TASK INSTRUCTIONS —
Among the lines of the material below, count those with the string "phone". Give the number alone.

DATA PROVIDED —
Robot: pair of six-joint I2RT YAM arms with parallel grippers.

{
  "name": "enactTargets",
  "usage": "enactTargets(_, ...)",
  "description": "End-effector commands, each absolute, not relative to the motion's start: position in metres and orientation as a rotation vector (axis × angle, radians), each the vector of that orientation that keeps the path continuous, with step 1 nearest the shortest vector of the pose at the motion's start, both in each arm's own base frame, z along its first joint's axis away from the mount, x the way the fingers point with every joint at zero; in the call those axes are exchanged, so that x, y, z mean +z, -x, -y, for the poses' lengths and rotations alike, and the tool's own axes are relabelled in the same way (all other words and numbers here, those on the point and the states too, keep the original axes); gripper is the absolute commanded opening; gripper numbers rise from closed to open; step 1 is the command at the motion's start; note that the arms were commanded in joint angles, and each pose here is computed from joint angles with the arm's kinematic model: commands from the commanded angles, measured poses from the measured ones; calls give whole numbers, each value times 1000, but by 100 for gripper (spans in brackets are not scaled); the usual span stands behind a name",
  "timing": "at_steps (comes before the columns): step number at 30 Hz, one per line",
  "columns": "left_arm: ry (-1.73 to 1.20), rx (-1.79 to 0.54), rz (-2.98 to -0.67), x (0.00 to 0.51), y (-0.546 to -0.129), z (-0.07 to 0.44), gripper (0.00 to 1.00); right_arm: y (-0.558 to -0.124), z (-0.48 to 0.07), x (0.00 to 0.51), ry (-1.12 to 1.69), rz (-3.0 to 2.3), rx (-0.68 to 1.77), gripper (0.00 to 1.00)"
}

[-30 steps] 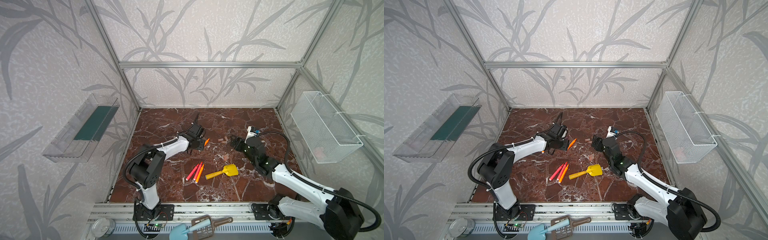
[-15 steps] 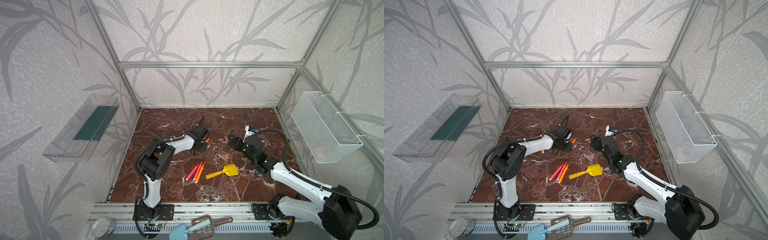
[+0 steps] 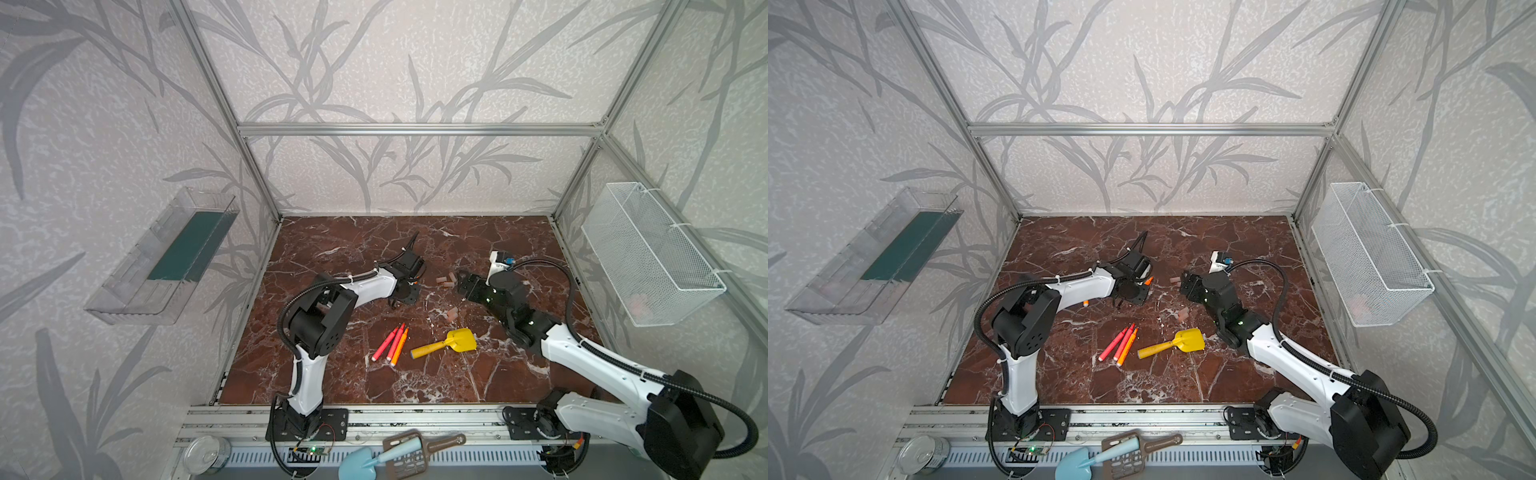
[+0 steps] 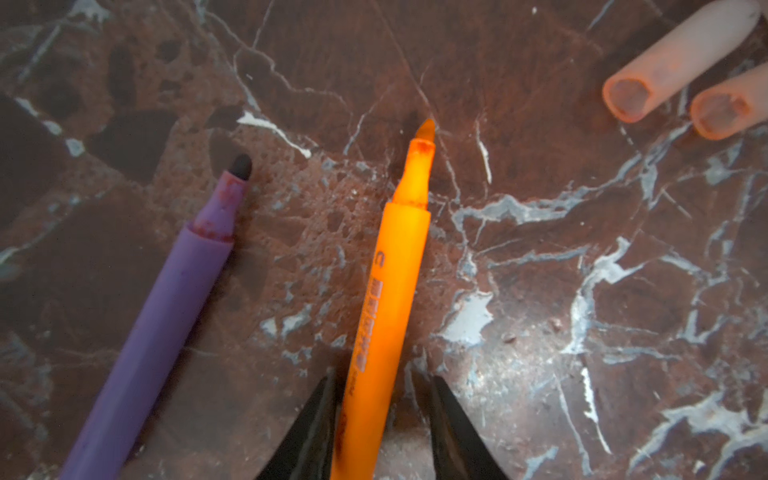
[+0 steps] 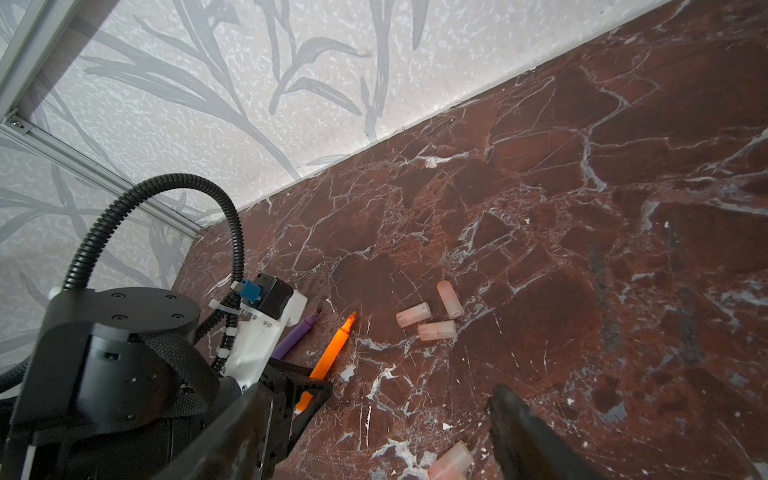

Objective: Insert the pens into the pen caps
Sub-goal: 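Close the left gripper on the orange marker and lift it upright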

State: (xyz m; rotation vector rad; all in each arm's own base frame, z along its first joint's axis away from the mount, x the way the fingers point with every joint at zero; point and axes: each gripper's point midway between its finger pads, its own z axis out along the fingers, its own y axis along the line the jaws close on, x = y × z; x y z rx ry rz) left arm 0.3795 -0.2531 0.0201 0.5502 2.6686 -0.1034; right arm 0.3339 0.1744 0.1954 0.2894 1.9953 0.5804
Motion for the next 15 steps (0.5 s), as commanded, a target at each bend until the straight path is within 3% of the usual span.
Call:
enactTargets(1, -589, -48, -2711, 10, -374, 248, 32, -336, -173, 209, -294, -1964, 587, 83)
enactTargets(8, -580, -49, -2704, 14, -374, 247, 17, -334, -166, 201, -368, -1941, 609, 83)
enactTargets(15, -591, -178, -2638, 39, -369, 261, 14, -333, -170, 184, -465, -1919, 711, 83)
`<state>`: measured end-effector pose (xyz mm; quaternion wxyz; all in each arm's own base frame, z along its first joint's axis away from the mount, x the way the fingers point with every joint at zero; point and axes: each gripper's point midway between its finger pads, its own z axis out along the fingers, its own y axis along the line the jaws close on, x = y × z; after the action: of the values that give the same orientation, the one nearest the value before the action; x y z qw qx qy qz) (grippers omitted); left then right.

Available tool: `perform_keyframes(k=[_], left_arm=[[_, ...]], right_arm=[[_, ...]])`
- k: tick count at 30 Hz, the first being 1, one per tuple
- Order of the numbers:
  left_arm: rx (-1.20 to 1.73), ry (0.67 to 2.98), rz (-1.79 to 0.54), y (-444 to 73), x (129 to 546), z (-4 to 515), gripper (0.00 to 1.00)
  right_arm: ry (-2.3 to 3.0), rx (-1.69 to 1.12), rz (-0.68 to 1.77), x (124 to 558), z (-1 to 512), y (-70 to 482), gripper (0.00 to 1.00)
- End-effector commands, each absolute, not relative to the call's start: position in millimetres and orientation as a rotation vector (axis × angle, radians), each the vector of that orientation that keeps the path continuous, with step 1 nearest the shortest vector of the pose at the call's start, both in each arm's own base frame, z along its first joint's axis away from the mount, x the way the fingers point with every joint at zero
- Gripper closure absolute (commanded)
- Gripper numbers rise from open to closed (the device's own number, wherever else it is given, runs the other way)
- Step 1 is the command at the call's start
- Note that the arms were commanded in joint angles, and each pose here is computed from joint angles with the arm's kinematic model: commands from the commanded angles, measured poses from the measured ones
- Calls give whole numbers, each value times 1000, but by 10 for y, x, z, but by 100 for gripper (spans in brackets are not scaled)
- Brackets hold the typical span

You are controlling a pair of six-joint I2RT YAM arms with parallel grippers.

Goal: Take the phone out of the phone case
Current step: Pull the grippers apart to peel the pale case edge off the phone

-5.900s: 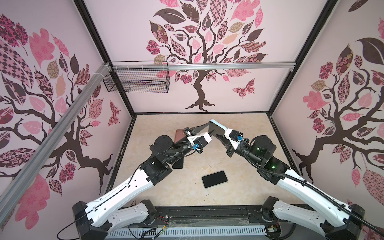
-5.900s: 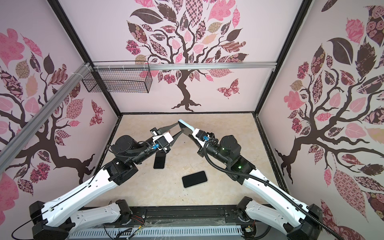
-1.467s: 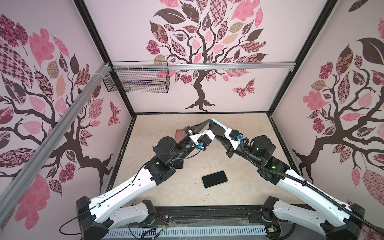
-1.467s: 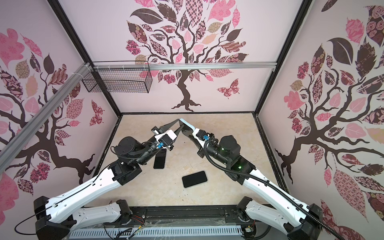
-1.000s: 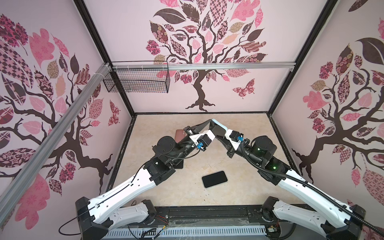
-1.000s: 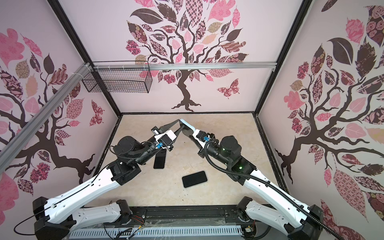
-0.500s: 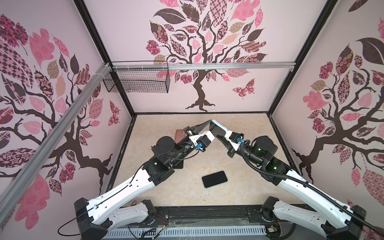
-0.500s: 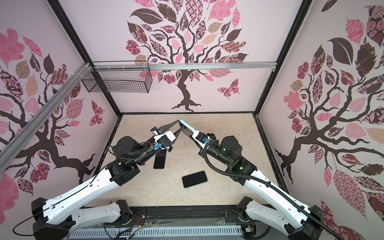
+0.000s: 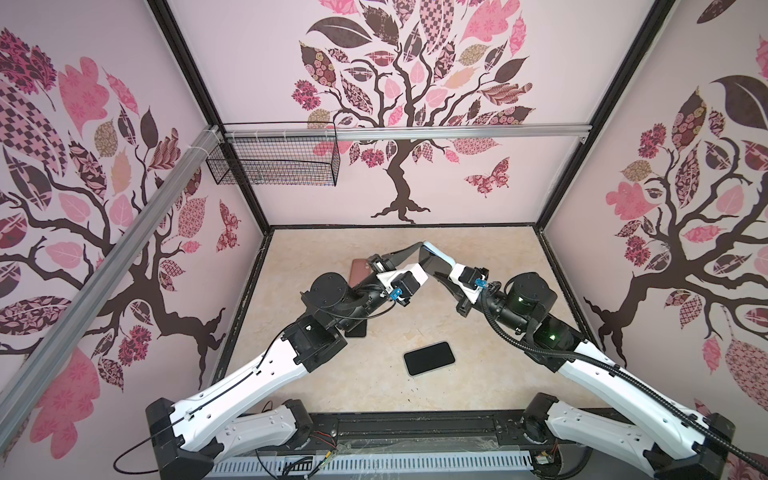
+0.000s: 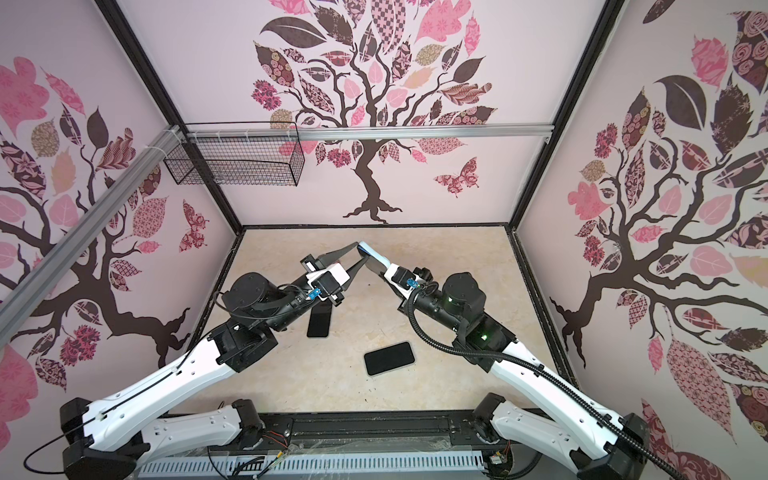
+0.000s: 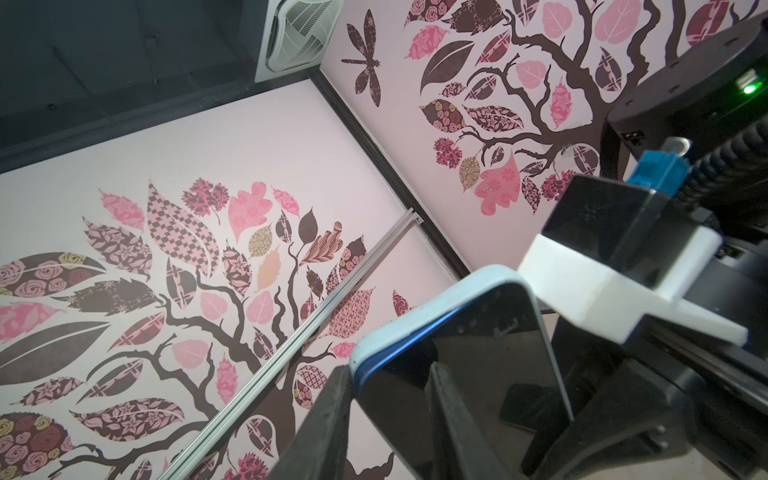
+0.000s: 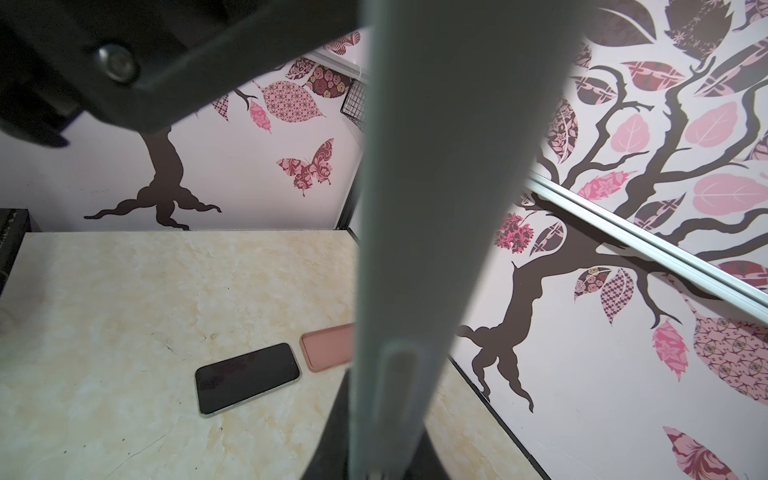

WRITTEN ANSWER —
2